Haplotype Phasing

Knowing the phase of a haplotype can allow us to impute low frequency variants, this makes haplotype phasing an important step before genotype imputation. GWASpy has a module, phasing, for performing phasing. Phasing can be run with or without a reference panel using SHAPEIT5

GWASpy can handle both array and WGS data. For array data, the user can pass a VCF/BCF file with all the chromosomes, then GWASpy will use SHAPEIT5 to phase the chromosomes in parallel. Since WGS has more variants, phasing will be parallelized across multiple chunks in each chromosome. It’s also important to note that phasing of WGS data includes phasing common variants first, followed by phasing rare variants.

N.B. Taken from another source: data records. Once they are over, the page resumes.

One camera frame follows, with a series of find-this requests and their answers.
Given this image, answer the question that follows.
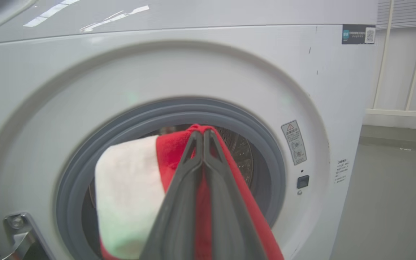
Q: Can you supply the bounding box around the grey rubber door gasket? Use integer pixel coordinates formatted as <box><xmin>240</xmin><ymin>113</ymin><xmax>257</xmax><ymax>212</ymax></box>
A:
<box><xmin>55</xmin><ymin>97</ymin><xmax>286</xmax><ymax>260</ymax></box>

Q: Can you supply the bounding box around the red and white garment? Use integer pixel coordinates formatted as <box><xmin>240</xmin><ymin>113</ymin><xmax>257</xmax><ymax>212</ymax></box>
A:
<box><xmin>95</xmin><ymin>124</ymin><xmax>285</xmax><ymax>260</ymax></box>

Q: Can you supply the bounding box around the white metal rack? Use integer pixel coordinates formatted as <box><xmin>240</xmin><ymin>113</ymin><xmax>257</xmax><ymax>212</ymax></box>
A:
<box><xmin>365</xmin><ymin>0</ymin><xmax>416</xmax><ymax>138</ymax></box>

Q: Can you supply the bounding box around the steel washing machine drum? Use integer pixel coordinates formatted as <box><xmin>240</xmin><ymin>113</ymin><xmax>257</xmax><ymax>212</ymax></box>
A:
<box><xmin>159</xmin><ymin>125</ymin><xmax>255</xmax><ymax>190</ymax></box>

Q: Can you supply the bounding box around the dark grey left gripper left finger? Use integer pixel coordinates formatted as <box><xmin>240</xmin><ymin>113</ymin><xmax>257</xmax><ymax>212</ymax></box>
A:
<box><xmin>139</xmin><ymin>130</ymin><xmax>204</xmax><ymax>260</ymax></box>

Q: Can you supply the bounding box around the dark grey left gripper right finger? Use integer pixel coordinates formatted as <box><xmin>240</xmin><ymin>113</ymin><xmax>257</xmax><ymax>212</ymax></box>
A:
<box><xmin>203</xmin><ymin>129</ymin><xmax>268</xmax><ymax>260</ymax></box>

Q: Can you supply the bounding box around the white front-load washing machine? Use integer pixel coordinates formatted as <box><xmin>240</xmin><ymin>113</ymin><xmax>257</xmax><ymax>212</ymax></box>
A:
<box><xmin>0</xmin><ymin>0</ymin><xmax>379</xmax><ymax>260</ymax></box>

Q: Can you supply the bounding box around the grey warning sticker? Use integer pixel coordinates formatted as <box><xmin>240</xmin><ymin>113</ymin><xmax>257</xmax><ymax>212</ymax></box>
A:
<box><xmin>281</xmin><ymin>120</ymin><xmax>307</xmax><ymax>166</ymax></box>

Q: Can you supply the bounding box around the white text sticker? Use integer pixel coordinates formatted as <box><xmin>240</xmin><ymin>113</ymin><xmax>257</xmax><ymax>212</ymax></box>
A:
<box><xmin>334</xmin><ymin>158</ymin><xmax>349</xmax><ymax>184</ymax></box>

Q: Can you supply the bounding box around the metal door hinge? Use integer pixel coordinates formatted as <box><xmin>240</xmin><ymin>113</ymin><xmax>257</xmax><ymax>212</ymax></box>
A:
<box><xmin>0</xmin><ymin>212</ymin><xmax>55</xmax><ymax>260</ymax></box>

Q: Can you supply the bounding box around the dark energy label sticker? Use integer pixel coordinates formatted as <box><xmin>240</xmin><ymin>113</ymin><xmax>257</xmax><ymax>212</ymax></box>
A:
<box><xmin>342</xmin><ymin>24</ymin><xmax>376</xmax><ymax>45</ymax></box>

Another important aspect of phasing is the use of a reference panel. In many cases (small sample size), including a reference panel when phasing improves accuracy. By default, GWASpy runs phasing without a reference panel, but there is an option to use a reference panel as shown below.

Examples

1. Without a reference panel

phasing --input-vcf gs://path/to/file.vcf.bgz --output-filename outfilename.phased --out-dir gs://path/to/output/dir --genome-build GRCh38 --billing-project my-billing-project

2. HGDP+1KG reference panel

Set --vcf-ref to hgdp1kgp

phasing --input-vcf gs://path/to/file.vcf.bgz --output-filename my_outfilename --out-dir gs://path/to/output/dir --genome-build GRCh38 --billing-project my-billing-project --vcf-ref hgdp1kgp

3. Own reference panel

Note

  1. If you’re using your own reference panel, make sure the files are bgzip compressed.

  2. Chromosome X reference file must be named X and not 23

Say you have your reference panel files for each chromosomes stored in gs://ref_panel/ALL.chr{1..22,X}.vcf, you would pass the path to --vcf-ref as gs://ref_panel/ALL.chrCNUMBER.vcf. GWASpy uses CNUMBER as a placeholder for the chromosomes. Then you can run phasing as:

phasing --input-vcf gs://path/to/file.vcf.bgz --output-filename outfilename.phased --out-dir gs://path/to/output/dir --genome-build GRCh38 --billing-project my-billing-project --vcf-ref gs://ref_panel/ALL.chrCNUMBER.vcf

Note

For nextflow users, the idea is the same. The only difference is you have to update the params.json file. Examples are provided in the tutorial section of the documentation

Arguments and options

Argument

Description

--input-vcf

Path to where VCF file to be phased is

--vcf-ref

VCF file for reference haplotypes if phasing with a reference panel

--pedigree

Pedigree (PLINK FAM) file

--local

Type of service. Default is Service backend where jobs are executed on a multi-tenant compute cluster in Google Cloud

--billing-project

Billing project to be used for the job(s)

--genome-build

Genome reference build. Default is GRCh38. Options: [GRCh37, GRCh38]

--data-type

Array or WGS data. Default is array. Options: [array, wgs].

--fill-tags

Whether or not to add AC tag required by SHAPEIT5. Including --fill-tags, in your command will enable this step

--software

Software to use for phasing. Options: [beagle, shapeit]. Default is shapeit

--output-filename

Output filename without file extension

--out-dir

Path to where output files will be saved

Output

The resulting output is a VCF file per chromosome with phased haplotypes.